To say that I was a witness to something inspiring would be an understatement, it was truly powerful. It reminded me how powerful one single voice can be and when we all come together - a revolution. The energy, and the crowd, were overflowing by about 1a and I knew something was going to happen. There was this energy, just short of, marching and shouting down the street four our rights as humans. In closing, Feldman, mentioned of a march and rally coming May 20th at 5:30PM at the LGBT center in the village. Today as I checked social media, I noticed a much more vocal audience for Mark Carson and I feel that tomorrow there could be thousands of us standing in solidarity, not hundreds. I strongly encourage anyone in the metro area to attend and show your support for Mark Carson, those that have come before, and those that are scared to come out.

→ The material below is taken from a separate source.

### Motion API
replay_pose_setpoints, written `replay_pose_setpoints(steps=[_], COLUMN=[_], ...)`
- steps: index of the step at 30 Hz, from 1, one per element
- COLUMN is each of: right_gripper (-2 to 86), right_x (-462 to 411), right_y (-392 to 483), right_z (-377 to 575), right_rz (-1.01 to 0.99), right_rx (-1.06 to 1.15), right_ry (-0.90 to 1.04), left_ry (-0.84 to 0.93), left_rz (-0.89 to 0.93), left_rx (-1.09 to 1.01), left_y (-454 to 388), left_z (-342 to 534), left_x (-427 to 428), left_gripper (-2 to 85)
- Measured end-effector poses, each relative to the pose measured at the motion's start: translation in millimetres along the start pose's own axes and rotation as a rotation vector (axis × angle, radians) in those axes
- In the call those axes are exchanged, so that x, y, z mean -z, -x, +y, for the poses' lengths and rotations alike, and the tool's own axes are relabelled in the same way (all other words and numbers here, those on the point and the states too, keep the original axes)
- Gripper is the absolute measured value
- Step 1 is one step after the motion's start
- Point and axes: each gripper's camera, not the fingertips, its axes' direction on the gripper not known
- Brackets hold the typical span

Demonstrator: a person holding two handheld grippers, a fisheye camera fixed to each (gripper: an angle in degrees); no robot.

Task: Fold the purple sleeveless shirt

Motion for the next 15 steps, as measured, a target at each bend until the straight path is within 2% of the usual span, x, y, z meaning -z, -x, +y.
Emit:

Last night reminded me very much of a video I came across about two years featuring the Rev. Al Sharpton speaking at the funeral of Mrs. Rosa Parks. There are so many incredible parts to this video and I hope you have watched it in the entirety. Basically, I want to echo that we do indeed have so much more now than we did 5, 10, 60 years ago but we’re doing so much less with what we have. We all know hundreds of people through social media and other outlets and have many other tools at our disposal, yet we are silent. We need to sand up together and in the face of violence say no more will we be a witness to such hate and ignorance and go about our day as if nothing had happened. The blood of one stains the blood of all. I really wish I had an ear to one of the organizers tomorrow as I am afraid that the rally tomorrow will just be that, a rally tomorrow and not a movement. I really hope that we can come together and use this energy and momentum in a positive way tomorrow and on. What a powerful statement would it be if thousands of us would symbolically lay down in the street with Mark Carson tomorrow - do you think they could walk over us as they do walk around us as we stand? Do you believe they could not notice us, our numbers if we stopped their very movement - their thoughts. Think of the attention we could bring to the cause beyond the West Village, but to Paris, Algiers, Santiago, and around the world. They would have to notice us!